Of the lines below, write out exactly those from the line with "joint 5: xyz" through the line with "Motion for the", both included, and skip the rest.
____________
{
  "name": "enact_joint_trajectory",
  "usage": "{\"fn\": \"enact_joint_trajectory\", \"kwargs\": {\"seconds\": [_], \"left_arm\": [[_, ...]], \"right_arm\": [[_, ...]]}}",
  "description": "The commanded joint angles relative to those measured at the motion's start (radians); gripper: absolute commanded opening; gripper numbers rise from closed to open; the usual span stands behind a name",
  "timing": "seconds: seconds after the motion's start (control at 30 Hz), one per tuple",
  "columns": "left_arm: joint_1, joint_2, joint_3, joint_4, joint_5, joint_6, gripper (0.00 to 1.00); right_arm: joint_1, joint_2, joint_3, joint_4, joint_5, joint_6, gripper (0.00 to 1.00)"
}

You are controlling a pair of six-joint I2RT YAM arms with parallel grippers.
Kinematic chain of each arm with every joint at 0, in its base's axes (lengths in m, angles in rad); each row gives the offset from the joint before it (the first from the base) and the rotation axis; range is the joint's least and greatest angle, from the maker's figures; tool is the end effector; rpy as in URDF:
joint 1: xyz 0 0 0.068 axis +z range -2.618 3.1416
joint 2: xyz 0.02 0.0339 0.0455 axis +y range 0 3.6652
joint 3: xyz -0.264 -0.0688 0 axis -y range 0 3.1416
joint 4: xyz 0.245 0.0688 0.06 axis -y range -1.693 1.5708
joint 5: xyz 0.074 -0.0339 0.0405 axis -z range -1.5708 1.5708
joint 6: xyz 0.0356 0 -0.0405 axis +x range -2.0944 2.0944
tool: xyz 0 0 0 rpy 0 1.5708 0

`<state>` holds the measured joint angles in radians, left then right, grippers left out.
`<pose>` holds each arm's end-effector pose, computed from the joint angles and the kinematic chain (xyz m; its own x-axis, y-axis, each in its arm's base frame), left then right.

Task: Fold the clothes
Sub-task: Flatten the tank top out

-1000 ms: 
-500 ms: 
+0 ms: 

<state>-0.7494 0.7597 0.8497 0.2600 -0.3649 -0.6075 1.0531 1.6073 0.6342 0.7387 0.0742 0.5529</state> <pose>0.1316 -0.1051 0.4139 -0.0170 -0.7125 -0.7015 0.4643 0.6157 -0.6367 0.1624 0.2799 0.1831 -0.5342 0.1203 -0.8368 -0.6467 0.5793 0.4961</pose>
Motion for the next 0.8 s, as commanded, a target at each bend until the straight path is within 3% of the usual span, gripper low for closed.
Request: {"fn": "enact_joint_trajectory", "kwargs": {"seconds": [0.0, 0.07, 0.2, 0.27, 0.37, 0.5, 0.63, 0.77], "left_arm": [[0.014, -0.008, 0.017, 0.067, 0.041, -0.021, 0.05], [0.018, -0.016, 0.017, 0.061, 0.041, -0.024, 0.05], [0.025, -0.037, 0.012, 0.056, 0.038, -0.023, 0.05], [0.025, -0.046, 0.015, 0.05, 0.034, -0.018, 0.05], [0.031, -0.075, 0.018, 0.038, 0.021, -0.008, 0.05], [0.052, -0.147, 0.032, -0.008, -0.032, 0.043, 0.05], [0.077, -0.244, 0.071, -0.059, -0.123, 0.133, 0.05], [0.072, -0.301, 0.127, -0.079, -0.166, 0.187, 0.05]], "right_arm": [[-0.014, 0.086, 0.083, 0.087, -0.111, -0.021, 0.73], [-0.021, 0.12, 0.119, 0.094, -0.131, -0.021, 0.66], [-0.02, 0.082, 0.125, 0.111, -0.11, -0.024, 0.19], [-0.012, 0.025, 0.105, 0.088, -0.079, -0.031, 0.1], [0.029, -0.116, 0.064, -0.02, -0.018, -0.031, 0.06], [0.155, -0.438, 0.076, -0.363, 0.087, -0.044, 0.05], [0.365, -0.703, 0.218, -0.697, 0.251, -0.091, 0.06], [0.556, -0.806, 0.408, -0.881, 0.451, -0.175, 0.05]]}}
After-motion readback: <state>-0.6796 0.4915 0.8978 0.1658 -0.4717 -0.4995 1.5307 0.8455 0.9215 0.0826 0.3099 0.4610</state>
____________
### Task answer
joint 5: xyz 0.074 -0.0339 0.0405 axis -z range -1.5708 1.5708
joint 6: xyz 0.0356 0 -0.0405 axis +x range -2.0944 2.0944
tool: xyz 0 0 0 rpy 0 1.5708 0

`<state>` holds the measured joint angles in radians, left then right, grippers left out.
`<pose>` holds each arm's end-effector pose, computed from the joint angles and the kinematic chain (xyz m; its own x-axis, y-axis, each in its arm's base frame), left then right.

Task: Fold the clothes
Sub-task: Flatten the tank top out

-1000 ms: 
-500 ms: 
+0 ms: 

<state>-0.7494 0.7597 0.8497 0.2600 -0.3649 -0.6075 1.0531 1.6073 0.6342 0.7387 0.0742 0.5529</state> <pose>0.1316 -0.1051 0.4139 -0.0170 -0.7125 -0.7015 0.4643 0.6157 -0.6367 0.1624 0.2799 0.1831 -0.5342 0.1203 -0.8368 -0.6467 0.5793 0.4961</pose>
Motion for the next 0.8 s, as commanded, a target at each bend until the straight path is within 3% of the usual span, gripper low for closed.

The response to the exercise is now finished.